Acknowledging an Uncomfortable Problem

You have probably seen all of these in your school: Procrastinators, Freeloaders, Bullies, Know-it-alls, Backstabbers, and Complainers. And we’re not only talking about the students. Plenty of these labels can be judiciously applied to those who work in the school as well, whether they are teachers, online school counselors or staff.

Let’s face it; a school is no different than any other workplace and, therefore, vulnerable to its share of agitators and slackers who, intentionally or not, can quickly sabotage the school’s morale and culture that you are working so diligently to build. People are people, and some of those people are working under your leadership.

On the surface, many of these troublemakers don’t appear to be the worst things in the world. But, left unchecked, they can do more harm than you realize. Those seemingly innocent conversations in the teacher’s lounge and off-color comments at staff meetings can filter down into the classroom or into an online therapy session, with a very unwelcome impact.

Principals, especially the newbies, often need help in learning how to deal with these problematic adults who, at times, are hiding right in front of their eyes. These principals need strategies and tactics to salvage their hard work from those out to undermine their very noble intentions and some of their best-laid plans.

The Key Solutions


Building Relationships

The first rule is to make building rapport with your entire staff, including those who exert a negative influence, a top priority. Many seasoned principals agree that getting difficult staff members on board must be a primary goal. And that process needs to begin the day that you start. It involves embracing the three R’s: relationships, respect, and realizing that you and your staff won’t always be seeing eye-to-eye.

Above all, the principal needs to understand that every teacher and online school counselor wants to be a success. The issue is that the teacher and principal may define success differently. So, even if you and the teacher are at odds, both of you agree that you are striving for the same goal. This is the common thread upon which to build.

Building rapport is vital because, before you can have a conversation about correction or improvement, you need to have a solid foundation in place. Don’t ever become too busy to get to know your teachers, staff and online counselors. You need to connect, which can’t be done from being holed up in your office, irrespective of the important work you are doing there.

The key to nurturing morale in your school is creating a sense of family. It happens to be that sometimes members of the family disagree with each other. Be sure to pull these problematic staff members close so that you can help them to understand their impact upon others.

To the degree that you know why they are resisting, you are in a better position to close the gap between your vision for the school and where things are at the moment.

Don’t Ignore the Problems

Don’t kid yourself. Ignoring problems or problem staff won’t make anything better. Perhaps the most costly mistake a principal can make with difficult employees is to ignore problematic behavior, hoping that the perpetrator will stop or go away.
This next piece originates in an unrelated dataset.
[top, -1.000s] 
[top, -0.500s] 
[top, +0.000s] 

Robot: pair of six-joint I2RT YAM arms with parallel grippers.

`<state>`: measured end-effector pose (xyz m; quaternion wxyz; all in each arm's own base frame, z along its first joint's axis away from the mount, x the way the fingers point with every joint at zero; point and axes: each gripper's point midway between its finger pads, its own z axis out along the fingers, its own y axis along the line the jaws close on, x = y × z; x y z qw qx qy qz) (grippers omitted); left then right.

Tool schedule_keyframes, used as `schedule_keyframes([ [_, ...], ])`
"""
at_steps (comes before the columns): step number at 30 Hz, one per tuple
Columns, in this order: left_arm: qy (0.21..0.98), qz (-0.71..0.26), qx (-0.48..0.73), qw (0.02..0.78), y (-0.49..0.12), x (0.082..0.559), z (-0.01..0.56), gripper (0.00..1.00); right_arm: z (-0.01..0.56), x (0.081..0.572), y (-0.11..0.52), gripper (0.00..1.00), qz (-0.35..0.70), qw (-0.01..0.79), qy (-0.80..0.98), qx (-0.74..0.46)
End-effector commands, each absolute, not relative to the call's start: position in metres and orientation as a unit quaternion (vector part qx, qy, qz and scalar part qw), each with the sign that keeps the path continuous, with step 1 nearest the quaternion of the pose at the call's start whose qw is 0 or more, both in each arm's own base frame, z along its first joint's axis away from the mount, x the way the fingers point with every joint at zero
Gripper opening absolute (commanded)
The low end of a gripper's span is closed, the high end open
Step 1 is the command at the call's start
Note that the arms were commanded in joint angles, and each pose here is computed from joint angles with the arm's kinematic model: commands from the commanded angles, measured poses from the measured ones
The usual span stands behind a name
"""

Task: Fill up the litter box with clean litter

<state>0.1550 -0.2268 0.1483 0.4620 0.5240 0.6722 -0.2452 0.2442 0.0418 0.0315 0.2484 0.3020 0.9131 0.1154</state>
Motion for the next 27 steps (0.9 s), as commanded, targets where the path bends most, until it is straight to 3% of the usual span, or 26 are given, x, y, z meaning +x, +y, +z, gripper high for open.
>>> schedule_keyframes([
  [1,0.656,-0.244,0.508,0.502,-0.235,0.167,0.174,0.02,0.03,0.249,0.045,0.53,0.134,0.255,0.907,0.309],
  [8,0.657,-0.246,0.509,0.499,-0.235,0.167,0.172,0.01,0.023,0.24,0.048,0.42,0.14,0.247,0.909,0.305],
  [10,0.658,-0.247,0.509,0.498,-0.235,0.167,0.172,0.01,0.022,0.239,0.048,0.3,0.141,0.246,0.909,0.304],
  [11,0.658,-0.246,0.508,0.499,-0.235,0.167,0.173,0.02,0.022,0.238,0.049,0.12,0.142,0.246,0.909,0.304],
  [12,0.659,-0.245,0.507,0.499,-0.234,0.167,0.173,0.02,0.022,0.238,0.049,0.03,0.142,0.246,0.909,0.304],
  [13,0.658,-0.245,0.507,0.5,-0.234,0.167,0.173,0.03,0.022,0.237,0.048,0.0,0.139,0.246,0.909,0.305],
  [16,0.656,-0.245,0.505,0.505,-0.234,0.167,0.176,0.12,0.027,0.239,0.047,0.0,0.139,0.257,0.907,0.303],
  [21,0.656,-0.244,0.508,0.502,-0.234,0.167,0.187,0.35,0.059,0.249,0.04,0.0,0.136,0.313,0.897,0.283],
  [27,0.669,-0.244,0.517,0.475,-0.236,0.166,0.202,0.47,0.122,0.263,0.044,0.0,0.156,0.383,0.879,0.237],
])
Unfortunately, avoidance can have the opposite effect. Instead of “just letting things slide,” avoidance often fosters a climate where the toxic behavior not only thrives but also spreads. Many perpetrators misinterpret the silence from the top as tacit acceptance, and not only redouble their efforts but act as quiet encouragement for other malcontents to act out as well.

It isn’t that anyone looks forward to dealing with negative people; it’s no fun. The problem is that, if you duck the challenge, your entire job won’t be any fun at all. Don’t look the other way, but go directly to the staff member who is causing the problem. Go early, and go as often as necessary.

Sometimes, when you deal with the problem early on, you will have nipped it in the bud. Often, it is easier for the employee to make the change early on than later, after the problem has morphed into something much larger and more challenging to fix.

When you meet with a difficult employee, it is vital to keep the focus on the particular behavior instead of getting more personal and lashing out at that person’s shortcomings.

What’s more, the conversation needs to be a two-way street. Take the opportunity to listen and hear another perspective. More than likely, there is some truth in what the other person says, and there could be something to learn.

But be ready. Inviting that perspective carries risk. After all, if you solicit the disgruntled employee to talk, you need to listen empathetically and not just dig in your heels in self-defense. Remember that a teacher or staff member disagreeing with your direction isn’t a personal insult, but rather a potentially valuable piece of information.

Are You Part of the Problem or Part of the Solution?

And the risk doesn’t end there. As a principal drills down in his/her investigation into the source of conflict in the school, there is a movement towards self-examination. Conducting a self-assessment as part of this process requires honesty, courage, humility, and the commitment to helping the school more than protecting one’s self.

While it can be very painful to discover that you, the principal, are part of the problem, think about the alternative. To assume, despite the evidence otherwise, that you play no role in the problem, not only will stifle the school but will keep you from growing as a person. Facing up to this unpleasant reality may be just what the doctor prescribed.

As much as principals must be aware of the shortcomings of their staff, they must be mindful of their own shortcomings as well.

It behooves every principal to fully appreciate both the awesomeness of their responsibility and their phenomenal opportunity to deeply impact children for a lifetime. Keeping this in mind will help principals who deal with those human resource challenges which are bound to occur.